Congressional Republicans had spent much of Wednesday increasing pressure on the administration to produce records related to the latest string of controversies involving Trump, amid flagging confidence in the White House and a growing sense that scandal is overtaking the presidency.
As the White House sought to contain the damage from its scandals, leaders of two key Senate committees asked the FBI for documents related to former director James B. Comey, who was leading an investigation into Russian interference in the 2016 election before Trump fired him last week.
At the same time, Senate Majority Leader Mitch McConnell (R-Ky.) broke his silence on the Comey affair to say that lawmakers “need to hear from him as soon as possible.”

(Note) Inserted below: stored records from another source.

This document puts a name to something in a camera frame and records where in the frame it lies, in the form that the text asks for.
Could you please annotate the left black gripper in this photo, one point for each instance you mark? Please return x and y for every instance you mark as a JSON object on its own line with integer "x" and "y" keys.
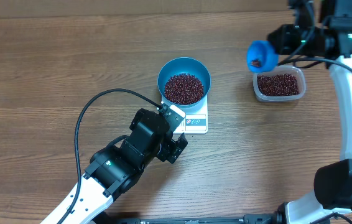
{"x": 171, "y": 149}

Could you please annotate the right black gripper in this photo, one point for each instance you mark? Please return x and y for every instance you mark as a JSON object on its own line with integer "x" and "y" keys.
{"x": 285, "y": 37}

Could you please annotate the blue plastic measuring scoop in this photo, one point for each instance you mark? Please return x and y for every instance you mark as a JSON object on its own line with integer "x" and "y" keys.
{"x": 264, "y": 51}

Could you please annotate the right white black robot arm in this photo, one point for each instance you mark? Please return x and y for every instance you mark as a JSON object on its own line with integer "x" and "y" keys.
{"x": 332, "y": 188}

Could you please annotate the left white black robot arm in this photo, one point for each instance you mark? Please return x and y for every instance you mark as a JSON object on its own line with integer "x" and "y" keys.
{"x": 118, "y": 167}

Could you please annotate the red beans in scoop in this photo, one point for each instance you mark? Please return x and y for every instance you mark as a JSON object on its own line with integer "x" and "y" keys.
{"x": 256, "y": 63}

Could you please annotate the red beans in bowl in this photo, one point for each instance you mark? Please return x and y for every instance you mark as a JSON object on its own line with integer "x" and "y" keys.
{"x": 184, "y": 89}

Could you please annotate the teal blue bowl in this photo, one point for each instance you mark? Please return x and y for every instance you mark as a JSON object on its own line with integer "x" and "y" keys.
{"x": 183, "y": 65}

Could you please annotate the clear plastic food container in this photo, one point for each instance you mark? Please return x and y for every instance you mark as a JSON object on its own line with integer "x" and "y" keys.
{"x": 281, "y": 70}

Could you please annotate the red adzuki beans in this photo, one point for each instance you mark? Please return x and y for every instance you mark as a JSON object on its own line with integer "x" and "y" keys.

“I think we need to hear from him about whatever he has to say about the events of recent days, as soon as possible, before the Senate Intelligence Committee, in public,” McConnell said in an interview with the Wall Street Journal.
The comment came as the Republican chairmen and ranking Democrats on the Senate Intelligence and Judiciary committees asked the FBI to hand over Comey’s notes about his communications with the White House and senior Justice Department officials related to the Russia investigation.
The Judiciary Committee leaders also asked the White House to provide any records of interactions between Trump officials and Comey, including audio recordings. In a nod to lawmakers’ strong desire to hear from the former director, the Intelligence Committee leaders asked him to testify in both open and closed sessions.
Meanwhile, House Oversight and Government Reform Committee Chairman Jason Chaffetz (R-Utah) has scheduled a hearing for next Wednesday on whether Trump interfered in the FBI’s investigation. Comey is invited to testify.
Chaffetz has also asked the FBI to produce records of communications between Trump and Comey.
Lawmakers’ requests came after news reports revealed Trump’s disclosure of highly classified material to Russian officials and an alleged attempt to shut down an investigation into his former national security adviser, Michael Flynn. On Thursday, Deputy Attorney General Rod J. Rosenstein will brief the full Senate on Comey’s firing.
The collision of the two stories Tuesday night left Republicans reeling, with a senior GOP senator comparing the situation to Watergate, and Speaker Paul D. Ryan (R-Wis.) directing the House Committee on Oversight and Government Reform to immediately seek records from the FBI.
Ryan was careful to strike an evenhanded tone Wednesday, saying congressional committees would continue to conduct oversight “regardless of what party is in the White House” but seeming to dismiss some concerns that have arisen in the wake of news about a memo by Comey suggesting that Trump had pressured him to drop the Flynn investigation.
Ryan also questioned why Comey didn’t “take action” after his meeting with Trump.
“There’s clearly a lot of politics being played here,” Ryan said. “It is obvious there are some people out there who want to harm the president.”